**WORK TO BE COMPLETED:**
Using the listing below, count every line that contains the word "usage"; respond with the count alone.
========================================
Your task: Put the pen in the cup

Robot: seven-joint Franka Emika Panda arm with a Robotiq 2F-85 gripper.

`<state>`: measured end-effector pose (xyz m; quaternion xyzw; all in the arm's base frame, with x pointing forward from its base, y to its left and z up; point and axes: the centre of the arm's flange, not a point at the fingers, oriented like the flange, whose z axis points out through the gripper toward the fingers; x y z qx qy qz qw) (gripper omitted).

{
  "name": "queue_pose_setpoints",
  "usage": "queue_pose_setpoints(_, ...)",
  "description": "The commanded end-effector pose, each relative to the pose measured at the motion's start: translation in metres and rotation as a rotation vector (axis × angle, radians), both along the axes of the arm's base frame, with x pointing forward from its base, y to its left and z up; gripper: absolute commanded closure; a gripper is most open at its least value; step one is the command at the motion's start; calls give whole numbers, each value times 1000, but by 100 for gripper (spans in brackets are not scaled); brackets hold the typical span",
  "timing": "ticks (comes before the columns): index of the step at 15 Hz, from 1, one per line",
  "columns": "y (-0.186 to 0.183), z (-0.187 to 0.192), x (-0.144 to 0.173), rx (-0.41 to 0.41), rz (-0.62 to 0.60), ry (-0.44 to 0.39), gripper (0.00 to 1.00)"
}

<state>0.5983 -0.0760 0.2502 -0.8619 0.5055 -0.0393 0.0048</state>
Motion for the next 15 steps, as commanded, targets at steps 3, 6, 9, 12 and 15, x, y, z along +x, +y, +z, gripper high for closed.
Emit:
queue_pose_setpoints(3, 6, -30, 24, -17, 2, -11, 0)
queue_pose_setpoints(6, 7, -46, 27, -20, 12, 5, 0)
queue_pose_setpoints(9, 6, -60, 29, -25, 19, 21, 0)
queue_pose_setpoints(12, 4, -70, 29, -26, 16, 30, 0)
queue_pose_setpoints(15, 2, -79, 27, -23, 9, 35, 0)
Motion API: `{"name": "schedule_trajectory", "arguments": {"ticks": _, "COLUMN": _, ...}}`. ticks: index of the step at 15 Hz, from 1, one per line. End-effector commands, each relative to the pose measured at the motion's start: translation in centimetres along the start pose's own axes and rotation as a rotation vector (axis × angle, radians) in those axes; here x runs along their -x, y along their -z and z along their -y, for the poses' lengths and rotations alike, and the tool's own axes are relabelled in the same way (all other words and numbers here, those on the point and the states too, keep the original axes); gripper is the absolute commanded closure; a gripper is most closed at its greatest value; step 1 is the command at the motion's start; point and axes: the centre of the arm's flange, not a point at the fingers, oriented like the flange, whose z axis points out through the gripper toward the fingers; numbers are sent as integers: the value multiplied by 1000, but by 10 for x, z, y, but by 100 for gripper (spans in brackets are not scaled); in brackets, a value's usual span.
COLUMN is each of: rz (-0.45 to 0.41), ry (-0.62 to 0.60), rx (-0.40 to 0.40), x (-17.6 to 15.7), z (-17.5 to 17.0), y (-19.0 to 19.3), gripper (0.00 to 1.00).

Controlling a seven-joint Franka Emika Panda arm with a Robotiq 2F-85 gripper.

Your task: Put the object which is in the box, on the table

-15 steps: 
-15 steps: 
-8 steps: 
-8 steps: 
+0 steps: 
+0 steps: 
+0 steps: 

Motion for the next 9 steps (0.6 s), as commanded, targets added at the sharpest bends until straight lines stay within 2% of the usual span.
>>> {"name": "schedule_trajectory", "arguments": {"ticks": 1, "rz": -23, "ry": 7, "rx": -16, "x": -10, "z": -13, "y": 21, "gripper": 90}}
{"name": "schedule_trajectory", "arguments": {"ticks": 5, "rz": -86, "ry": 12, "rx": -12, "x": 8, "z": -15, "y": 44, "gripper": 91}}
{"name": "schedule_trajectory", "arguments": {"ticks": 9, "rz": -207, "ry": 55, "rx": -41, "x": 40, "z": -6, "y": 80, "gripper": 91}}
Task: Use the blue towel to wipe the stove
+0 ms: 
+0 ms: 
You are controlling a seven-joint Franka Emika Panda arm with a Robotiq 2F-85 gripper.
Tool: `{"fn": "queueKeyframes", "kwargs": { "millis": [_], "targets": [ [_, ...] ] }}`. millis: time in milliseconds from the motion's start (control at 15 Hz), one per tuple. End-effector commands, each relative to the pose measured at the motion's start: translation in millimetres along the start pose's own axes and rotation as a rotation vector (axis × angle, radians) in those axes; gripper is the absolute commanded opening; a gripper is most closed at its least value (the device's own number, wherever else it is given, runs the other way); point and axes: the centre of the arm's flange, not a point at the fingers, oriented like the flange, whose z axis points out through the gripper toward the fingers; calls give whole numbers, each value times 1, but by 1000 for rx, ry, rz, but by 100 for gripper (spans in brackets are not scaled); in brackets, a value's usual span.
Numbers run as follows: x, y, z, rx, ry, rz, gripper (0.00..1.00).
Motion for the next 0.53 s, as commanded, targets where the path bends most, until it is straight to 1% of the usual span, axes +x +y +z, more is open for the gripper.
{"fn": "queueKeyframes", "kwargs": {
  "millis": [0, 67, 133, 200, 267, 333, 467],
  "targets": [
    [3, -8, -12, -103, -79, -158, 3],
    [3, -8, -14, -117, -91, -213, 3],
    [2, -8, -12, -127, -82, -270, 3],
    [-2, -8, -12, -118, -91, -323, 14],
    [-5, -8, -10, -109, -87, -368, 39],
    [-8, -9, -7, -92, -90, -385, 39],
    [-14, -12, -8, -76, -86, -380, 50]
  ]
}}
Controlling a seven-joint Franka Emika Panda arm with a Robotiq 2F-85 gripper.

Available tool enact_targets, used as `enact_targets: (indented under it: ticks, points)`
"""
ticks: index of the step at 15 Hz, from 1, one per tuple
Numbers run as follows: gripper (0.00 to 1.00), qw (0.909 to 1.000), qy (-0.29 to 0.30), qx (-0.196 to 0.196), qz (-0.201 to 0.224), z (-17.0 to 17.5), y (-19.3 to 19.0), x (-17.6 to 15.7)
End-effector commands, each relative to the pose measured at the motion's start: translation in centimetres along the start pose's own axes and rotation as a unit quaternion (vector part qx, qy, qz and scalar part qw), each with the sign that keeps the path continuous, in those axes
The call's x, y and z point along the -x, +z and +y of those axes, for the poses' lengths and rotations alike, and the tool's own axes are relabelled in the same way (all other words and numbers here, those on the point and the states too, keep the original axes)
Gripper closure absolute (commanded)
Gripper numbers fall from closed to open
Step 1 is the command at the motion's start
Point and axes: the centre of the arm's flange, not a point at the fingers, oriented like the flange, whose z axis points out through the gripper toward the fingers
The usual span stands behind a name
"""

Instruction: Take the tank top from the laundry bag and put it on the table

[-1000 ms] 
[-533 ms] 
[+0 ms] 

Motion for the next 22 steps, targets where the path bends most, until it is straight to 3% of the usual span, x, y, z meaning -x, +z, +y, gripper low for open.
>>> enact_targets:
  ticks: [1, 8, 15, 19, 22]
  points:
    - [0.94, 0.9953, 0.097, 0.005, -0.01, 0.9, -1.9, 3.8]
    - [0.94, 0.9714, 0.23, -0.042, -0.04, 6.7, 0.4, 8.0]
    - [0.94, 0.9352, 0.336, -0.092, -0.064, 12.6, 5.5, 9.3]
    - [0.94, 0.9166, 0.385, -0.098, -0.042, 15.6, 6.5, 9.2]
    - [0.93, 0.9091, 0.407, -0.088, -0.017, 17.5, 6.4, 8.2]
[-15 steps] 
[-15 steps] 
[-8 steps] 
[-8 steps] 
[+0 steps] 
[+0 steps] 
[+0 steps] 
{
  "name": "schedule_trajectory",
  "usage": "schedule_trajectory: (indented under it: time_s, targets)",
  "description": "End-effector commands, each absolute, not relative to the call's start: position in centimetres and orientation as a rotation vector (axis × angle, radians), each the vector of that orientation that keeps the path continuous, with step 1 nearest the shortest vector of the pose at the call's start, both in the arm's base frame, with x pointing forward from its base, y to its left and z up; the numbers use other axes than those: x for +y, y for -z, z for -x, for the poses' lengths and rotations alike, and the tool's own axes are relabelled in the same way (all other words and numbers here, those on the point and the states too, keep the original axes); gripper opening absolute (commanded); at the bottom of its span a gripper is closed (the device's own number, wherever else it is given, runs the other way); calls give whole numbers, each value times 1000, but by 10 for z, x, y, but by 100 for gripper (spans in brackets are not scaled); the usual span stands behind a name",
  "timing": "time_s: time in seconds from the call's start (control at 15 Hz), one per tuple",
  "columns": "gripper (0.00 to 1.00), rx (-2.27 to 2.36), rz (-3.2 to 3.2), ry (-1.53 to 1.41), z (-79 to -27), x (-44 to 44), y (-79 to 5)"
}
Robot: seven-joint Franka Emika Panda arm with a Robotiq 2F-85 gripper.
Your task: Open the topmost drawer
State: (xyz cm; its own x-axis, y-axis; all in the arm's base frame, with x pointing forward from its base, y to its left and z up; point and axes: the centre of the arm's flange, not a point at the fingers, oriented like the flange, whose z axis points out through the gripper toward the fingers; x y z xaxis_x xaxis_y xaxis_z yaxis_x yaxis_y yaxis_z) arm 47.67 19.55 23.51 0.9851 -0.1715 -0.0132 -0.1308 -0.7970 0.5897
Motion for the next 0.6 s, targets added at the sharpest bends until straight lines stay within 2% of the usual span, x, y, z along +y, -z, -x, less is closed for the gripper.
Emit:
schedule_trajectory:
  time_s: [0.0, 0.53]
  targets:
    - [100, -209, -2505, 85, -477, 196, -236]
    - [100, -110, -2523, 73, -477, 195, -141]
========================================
**EXERCISE ANSWER:**
2